Work required
Please return the lines below verbatim, beginning at the one that has "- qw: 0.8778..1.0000" and stopping after the one that has "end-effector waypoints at", and add no other lines.

(Records drawn from a dataset)
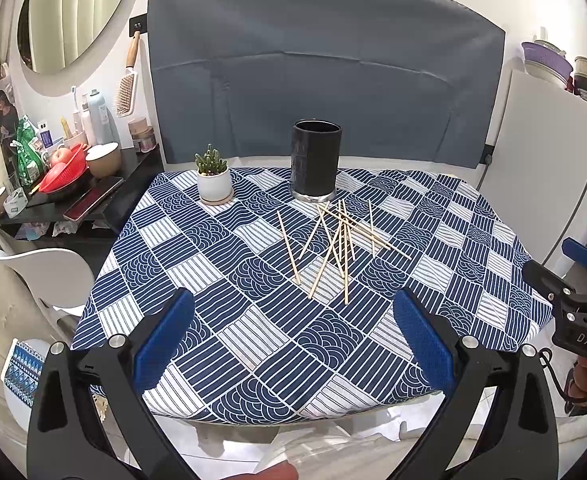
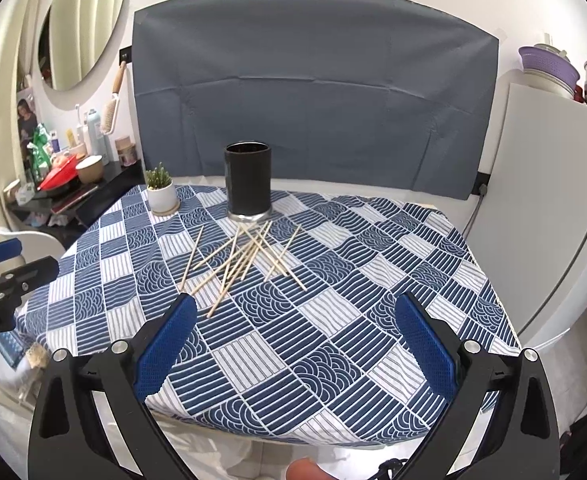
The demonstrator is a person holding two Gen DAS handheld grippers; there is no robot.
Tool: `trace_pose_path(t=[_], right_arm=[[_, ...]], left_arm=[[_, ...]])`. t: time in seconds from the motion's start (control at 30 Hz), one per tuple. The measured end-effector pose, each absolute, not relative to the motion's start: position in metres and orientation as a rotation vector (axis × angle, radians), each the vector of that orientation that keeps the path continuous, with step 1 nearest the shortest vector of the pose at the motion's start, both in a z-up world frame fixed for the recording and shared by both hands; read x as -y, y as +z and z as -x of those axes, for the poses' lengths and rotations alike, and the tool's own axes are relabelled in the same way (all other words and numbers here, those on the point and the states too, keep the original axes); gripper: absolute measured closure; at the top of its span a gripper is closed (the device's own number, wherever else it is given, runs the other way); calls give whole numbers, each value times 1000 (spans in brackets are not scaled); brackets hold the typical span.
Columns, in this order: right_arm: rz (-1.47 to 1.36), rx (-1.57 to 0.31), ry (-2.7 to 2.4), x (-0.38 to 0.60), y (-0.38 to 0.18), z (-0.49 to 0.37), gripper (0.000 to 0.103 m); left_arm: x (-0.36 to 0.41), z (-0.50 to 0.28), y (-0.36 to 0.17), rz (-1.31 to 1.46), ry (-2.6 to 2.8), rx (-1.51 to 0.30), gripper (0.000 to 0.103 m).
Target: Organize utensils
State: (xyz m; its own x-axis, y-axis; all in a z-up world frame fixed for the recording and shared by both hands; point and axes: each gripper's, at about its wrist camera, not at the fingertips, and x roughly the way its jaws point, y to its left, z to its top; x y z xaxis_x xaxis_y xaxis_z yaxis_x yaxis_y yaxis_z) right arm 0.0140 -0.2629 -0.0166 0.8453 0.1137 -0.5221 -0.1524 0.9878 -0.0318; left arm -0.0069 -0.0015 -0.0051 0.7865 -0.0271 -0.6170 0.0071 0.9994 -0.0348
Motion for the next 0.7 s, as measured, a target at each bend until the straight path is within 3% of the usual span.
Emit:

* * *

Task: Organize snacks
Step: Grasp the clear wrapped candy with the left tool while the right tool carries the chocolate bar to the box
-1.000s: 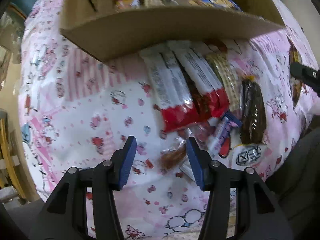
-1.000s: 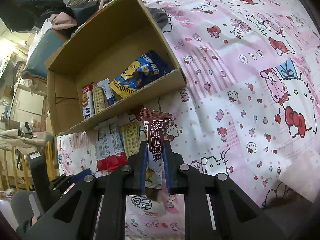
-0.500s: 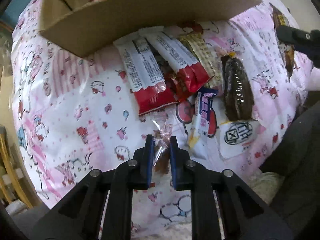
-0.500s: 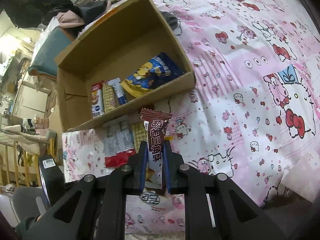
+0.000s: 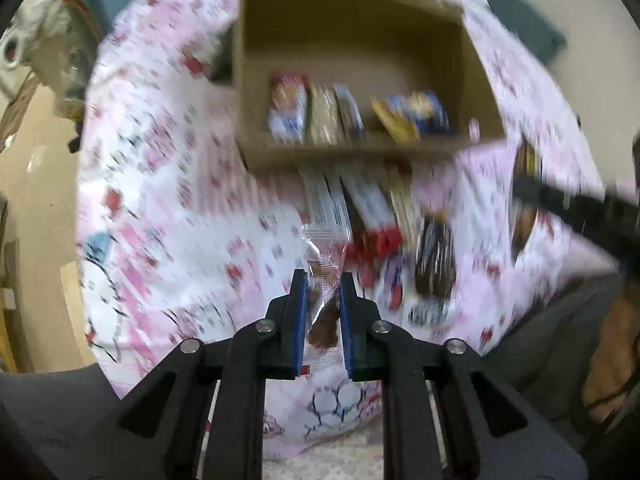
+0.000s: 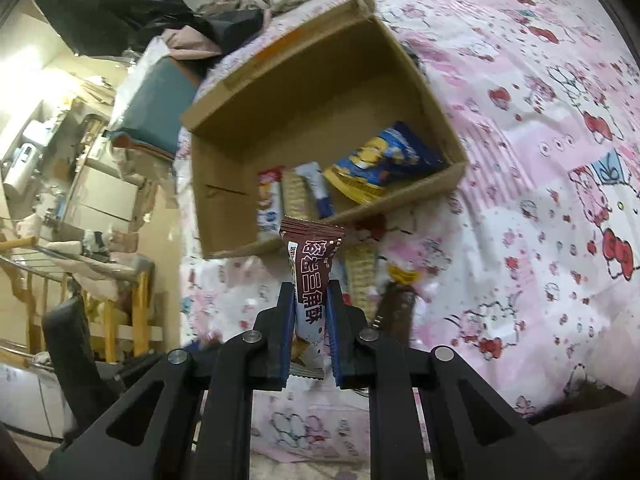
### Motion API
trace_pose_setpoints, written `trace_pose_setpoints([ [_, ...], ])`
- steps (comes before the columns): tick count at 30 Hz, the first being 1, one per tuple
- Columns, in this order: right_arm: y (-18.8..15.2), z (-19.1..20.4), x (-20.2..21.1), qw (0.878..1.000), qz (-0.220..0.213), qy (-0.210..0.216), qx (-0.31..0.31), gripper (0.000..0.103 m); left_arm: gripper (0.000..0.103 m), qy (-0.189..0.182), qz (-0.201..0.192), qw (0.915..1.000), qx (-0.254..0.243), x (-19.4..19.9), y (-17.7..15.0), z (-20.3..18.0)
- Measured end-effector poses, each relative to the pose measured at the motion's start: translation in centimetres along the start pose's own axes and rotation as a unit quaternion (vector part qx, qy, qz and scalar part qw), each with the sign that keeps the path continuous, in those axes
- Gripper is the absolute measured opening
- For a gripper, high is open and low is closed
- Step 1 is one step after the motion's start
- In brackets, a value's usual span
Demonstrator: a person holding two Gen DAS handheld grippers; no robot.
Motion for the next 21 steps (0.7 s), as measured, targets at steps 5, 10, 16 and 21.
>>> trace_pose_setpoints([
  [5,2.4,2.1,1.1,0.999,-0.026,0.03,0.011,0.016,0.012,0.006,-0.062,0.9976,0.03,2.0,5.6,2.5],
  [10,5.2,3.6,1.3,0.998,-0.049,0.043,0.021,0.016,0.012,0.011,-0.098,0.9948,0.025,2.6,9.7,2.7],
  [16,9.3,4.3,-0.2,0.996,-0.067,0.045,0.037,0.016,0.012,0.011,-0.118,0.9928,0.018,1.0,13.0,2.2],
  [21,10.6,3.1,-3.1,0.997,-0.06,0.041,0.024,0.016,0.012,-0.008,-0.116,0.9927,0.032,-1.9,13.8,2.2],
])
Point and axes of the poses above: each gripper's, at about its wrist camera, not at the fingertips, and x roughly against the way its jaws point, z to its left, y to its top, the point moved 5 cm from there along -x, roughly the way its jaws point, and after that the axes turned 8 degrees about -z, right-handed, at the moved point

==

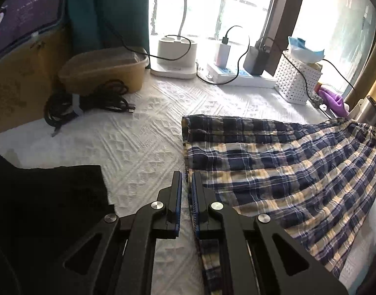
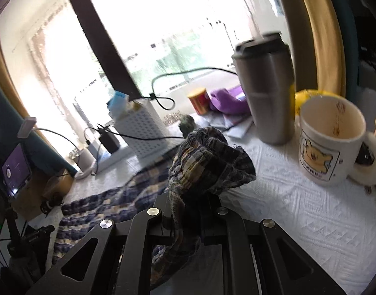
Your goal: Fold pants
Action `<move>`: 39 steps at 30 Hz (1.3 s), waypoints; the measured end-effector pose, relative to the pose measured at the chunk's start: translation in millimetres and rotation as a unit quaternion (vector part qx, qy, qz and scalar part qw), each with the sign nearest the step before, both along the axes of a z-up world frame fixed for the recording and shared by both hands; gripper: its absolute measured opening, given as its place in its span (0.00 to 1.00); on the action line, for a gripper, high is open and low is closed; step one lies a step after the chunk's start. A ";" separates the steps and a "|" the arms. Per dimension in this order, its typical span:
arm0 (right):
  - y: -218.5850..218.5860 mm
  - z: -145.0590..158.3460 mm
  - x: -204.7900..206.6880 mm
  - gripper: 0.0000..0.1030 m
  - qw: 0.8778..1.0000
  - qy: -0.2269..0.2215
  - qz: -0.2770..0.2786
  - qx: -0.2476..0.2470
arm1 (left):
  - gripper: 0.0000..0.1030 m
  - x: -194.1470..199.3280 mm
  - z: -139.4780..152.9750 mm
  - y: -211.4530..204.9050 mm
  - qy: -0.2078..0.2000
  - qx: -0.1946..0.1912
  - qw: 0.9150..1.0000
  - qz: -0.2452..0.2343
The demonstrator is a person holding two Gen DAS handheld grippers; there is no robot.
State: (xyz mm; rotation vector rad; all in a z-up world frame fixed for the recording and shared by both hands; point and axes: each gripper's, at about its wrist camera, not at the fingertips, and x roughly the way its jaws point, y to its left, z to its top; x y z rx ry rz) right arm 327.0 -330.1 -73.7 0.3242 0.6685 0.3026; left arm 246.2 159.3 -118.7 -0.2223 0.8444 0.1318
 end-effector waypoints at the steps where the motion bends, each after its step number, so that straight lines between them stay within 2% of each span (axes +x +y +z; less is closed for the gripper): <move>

Answer
  - qw: 0.8778..1.0000
  - qy: -0.2269..0.2215
  - qz: -0.2770..0.2786
  - qx: -0.2476..0.2470
arm1 (left):
  - gripper: 0.0000..0.1030 m
  - x: -194.1470..199.3280 mm
  - z: -139.4780..152.9750 mm
  - y: -211.4530..204.9050 mm
  - qy: -0.2078..0.2000
  - qx: -0.1946..0.1912
  - qw: 0.9150..1.0000
  - qz: -0.2452..0.2343
The demonstrator is a person holding two Gen DAS handheld grippers; there is no robot.
State: (xyz mm; rotation vector rad; all in a z-up world frame fixed for the recording and shared by both hands; point and axes: each gripper's, at about its wrist camera, not at the fingertips, and x roughly the way its jaws point, y to its left, z to its top; x y z rx ry rz) right arm 327.0 -330.1 -73.7 0.3242 0.6685 0.3026; left arm 246.2 159.3 -118.7 -0.2223 0.8444 0.1318
 end-effector waypoints at the steps where the motion bends, each after its step number, so that straight lines between them stay within 2% of each span (axes +x +y +z; less is closed for the gripper): <move>

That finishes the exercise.